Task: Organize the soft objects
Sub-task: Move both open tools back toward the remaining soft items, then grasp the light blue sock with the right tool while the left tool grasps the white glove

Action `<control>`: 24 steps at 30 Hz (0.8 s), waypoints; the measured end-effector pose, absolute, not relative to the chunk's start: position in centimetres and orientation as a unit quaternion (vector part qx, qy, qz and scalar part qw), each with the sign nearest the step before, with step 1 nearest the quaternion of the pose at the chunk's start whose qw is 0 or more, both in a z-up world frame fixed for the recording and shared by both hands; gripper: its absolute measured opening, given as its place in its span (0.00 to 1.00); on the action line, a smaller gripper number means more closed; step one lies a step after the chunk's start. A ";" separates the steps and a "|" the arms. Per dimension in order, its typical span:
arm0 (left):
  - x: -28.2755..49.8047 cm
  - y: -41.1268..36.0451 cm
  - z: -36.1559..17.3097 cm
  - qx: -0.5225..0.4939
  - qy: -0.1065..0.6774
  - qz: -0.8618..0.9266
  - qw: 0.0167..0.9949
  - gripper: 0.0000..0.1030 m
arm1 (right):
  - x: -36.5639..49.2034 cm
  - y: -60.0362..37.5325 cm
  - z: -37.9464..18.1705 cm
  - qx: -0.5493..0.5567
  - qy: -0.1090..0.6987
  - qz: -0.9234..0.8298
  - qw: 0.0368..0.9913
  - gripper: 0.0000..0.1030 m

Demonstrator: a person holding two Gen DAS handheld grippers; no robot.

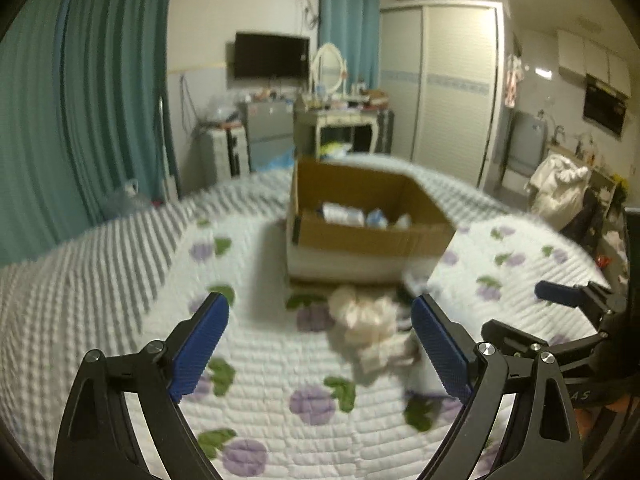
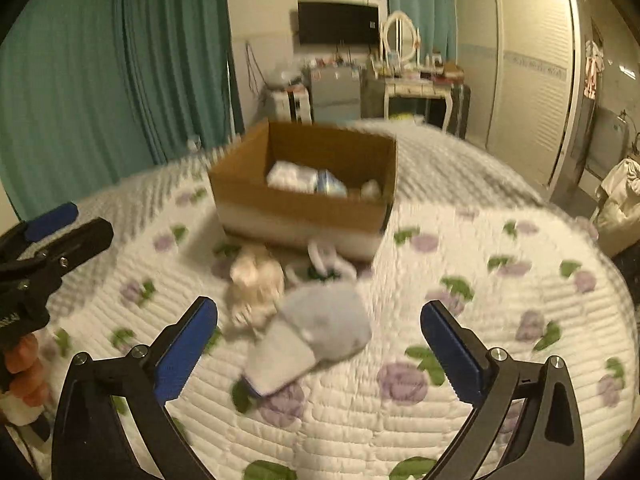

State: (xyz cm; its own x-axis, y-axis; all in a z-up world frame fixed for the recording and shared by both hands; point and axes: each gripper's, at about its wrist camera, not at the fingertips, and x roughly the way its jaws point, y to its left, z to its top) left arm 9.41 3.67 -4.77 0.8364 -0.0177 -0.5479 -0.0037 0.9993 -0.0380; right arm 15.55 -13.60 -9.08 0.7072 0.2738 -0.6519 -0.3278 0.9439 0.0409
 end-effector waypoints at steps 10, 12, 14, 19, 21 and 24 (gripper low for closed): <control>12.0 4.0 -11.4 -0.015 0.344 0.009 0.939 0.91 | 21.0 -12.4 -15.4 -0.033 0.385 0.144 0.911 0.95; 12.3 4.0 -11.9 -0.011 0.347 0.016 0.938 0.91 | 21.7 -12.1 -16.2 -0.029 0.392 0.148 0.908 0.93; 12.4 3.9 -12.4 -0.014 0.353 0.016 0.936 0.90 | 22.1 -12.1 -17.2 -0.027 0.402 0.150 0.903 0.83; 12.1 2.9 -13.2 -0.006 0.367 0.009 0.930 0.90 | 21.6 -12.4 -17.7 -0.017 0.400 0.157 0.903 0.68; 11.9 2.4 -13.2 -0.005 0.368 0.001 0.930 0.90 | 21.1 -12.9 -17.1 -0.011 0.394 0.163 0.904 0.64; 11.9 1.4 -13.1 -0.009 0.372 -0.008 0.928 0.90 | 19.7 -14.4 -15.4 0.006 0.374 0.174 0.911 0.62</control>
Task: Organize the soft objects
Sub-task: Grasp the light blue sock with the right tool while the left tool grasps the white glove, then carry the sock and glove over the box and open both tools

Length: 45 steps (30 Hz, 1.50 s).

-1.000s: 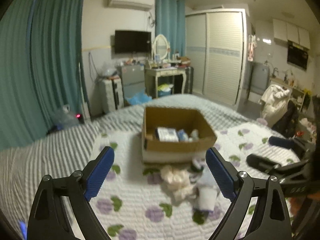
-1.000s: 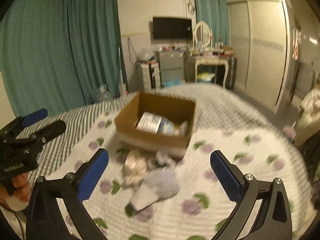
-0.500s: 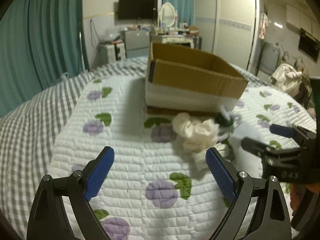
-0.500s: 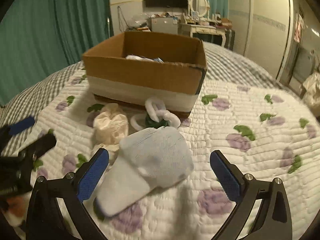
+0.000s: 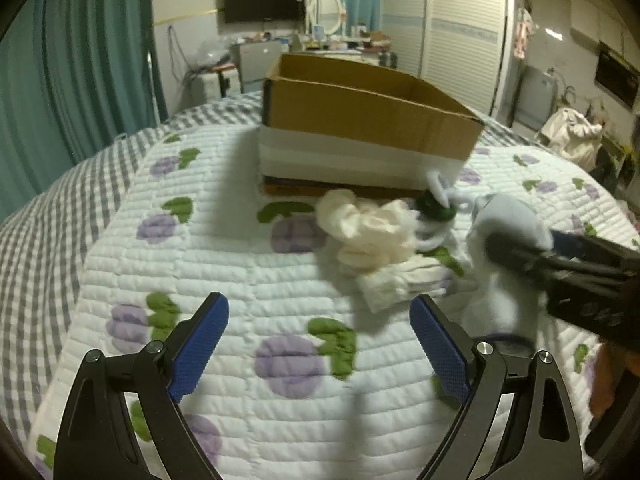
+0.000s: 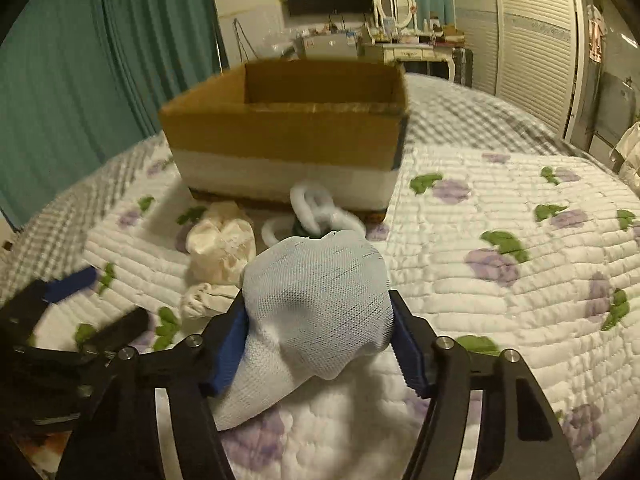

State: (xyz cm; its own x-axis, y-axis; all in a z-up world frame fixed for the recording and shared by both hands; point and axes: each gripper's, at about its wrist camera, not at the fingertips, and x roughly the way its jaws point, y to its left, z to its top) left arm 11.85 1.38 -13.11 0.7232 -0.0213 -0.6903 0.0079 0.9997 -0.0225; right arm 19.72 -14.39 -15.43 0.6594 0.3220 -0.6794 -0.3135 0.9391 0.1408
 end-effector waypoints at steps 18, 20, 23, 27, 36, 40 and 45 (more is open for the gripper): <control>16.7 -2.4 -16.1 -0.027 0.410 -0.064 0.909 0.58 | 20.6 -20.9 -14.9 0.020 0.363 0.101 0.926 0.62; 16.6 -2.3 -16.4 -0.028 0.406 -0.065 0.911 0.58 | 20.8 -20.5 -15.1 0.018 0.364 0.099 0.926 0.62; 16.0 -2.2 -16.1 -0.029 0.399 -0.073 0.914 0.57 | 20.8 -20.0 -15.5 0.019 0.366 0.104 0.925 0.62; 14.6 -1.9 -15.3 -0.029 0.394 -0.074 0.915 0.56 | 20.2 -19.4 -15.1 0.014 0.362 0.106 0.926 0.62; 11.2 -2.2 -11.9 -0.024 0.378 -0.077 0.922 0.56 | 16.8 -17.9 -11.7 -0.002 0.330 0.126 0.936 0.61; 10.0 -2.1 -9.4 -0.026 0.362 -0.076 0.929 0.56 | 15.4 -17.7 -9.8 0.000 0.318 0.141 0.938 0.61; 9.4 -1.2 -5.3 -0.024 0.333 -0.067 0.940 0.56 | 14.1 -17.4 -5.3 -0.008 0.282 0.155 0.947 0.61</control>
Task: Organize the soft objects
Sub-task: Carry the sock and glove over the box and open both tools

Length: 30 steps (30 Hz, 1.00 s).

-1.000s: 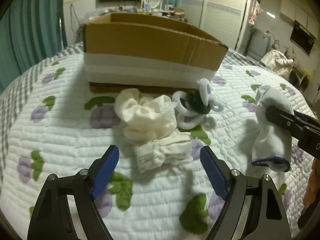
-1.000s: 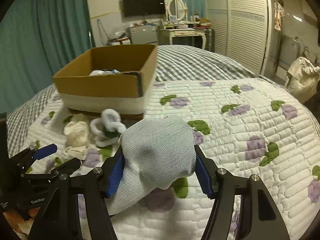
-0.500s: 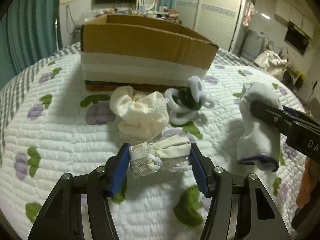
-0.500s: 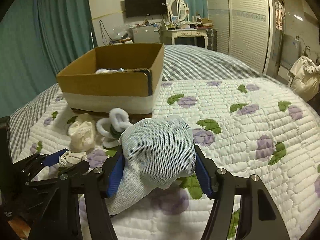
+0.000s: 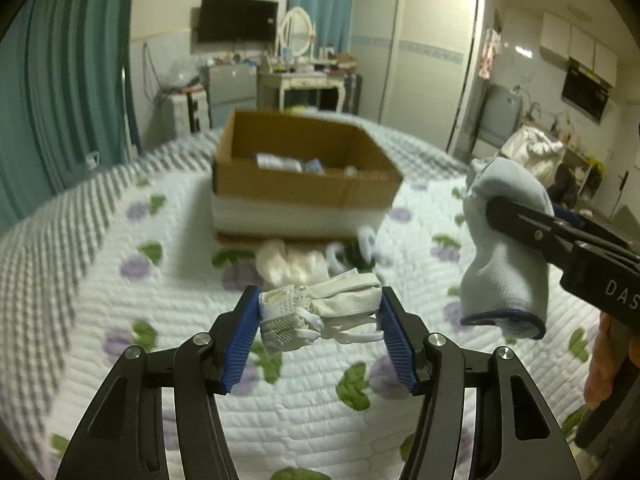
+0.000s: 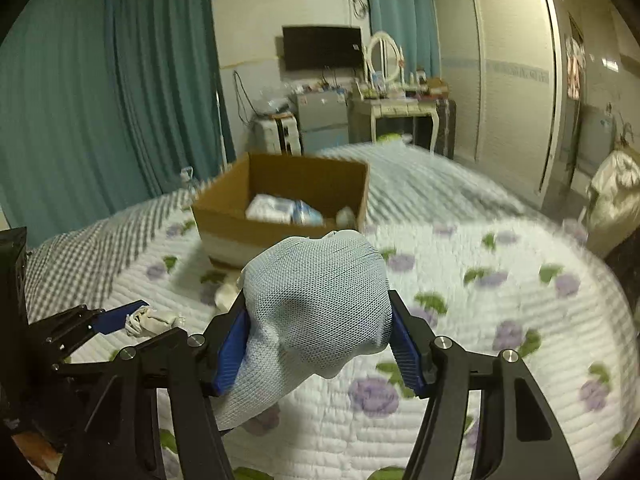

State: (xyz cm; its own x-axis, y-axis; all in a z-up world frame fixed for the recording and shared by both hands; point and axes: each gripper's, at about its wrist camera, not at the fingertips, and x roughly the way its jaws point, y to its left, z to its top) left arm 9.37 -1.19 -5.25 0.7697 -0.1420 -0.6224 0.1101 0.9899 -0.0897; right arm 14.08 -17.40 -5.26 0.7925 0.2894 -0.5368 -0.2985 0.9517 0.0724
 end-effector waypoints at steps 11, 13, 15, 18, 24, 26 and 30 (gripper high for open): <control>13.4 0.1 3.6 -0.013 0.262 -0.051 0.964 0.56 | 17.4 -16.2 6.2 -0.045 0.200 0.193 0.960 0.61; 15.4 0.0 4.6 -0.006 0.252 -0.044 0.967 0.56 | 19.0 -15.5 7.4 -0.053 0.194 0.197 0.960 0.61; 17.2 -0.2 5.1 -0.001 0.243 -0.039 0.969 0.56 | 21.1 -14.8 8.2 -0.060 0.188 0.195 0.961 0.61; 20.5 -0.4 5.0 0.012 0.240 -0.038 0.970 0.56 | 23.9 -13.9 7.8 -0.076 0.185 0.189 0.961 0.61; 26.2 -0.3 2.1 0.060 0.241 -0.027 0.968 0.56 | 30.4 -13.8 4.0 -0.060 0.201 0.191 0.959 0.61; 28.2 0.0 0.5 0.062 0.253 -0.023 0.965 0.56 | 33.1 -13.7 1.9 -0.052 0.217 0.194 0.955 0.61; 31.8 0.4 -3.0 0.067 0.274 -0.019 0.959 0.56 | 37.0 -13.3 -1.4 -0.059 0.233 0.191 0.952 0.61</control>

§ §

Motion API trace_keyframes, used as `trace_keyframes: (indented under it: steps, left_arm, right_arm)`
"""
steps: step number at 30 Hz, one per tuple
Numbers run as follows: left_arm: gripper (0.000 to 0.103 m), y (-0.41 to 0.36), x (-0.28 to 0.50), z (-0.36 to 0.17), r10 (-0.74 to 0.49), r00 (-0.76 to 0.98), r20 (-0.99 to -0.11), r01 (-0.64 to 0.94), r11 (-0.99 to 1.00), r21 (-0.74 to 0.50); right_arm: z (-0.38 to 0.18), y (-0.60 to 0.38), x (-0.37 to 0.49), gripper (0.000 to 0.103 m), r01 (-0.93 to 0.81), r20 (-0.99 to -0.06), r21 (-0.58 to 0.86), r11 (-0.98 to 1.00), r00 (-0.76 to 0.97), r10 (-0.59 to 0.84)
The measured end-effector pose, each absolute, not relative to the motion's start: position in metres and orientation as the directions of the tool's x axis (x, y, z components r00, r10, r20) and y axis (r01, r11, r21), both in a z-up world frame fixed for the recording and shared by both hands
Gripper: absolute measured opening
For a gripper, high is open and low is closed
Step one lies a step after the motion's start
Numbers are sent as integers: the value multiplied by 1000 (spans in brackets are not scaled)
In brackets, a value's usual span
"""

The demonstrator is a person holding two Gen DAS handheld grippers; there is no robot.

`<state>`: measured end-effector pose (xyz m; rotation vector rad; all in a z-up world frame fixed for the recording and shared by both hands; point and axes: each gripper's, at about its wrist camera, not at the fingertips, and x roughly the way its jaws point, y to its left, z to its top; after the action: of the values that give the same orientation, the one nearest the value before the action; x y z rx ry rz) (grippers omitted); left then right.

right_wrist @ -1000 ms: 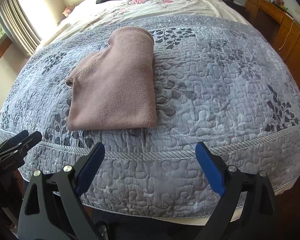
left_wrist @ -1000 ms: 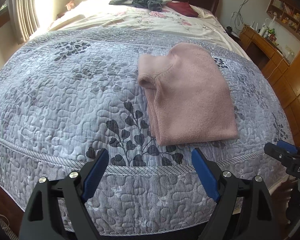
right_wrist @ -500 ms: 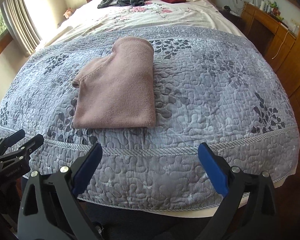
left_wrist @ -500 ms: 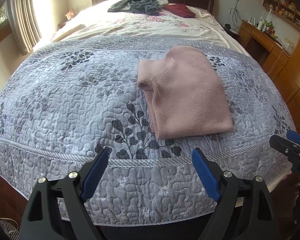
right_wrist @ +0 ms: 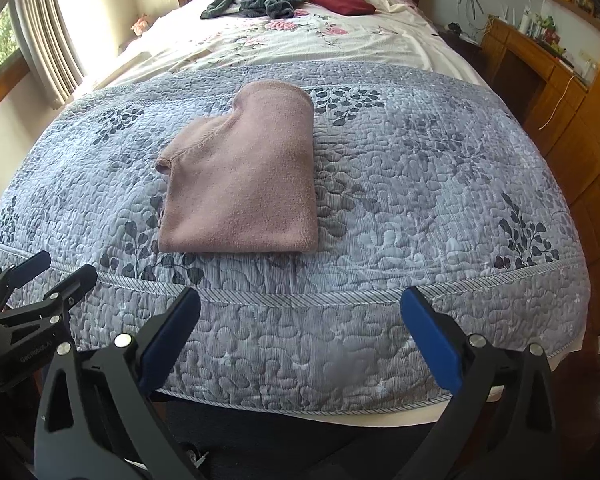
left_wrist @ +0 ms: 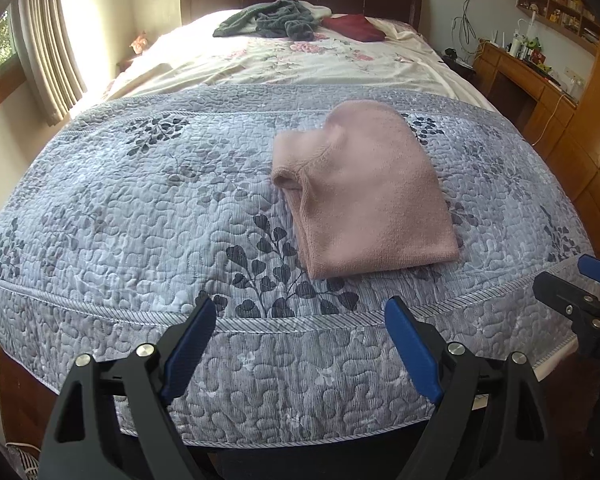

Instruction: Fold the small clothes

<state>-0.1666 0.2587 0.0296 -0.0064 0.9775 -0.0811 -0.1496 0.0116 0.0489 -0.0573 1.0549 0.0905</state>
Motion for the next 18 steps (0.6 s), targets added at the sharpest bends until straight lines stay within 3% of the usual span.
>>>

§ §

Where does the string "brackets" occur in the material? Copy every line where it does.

▸ Task response:
Numbers are sent as integers: the value multiplied by 1000 (spans in brackets are not scaled)
In brackets, a value's usual span

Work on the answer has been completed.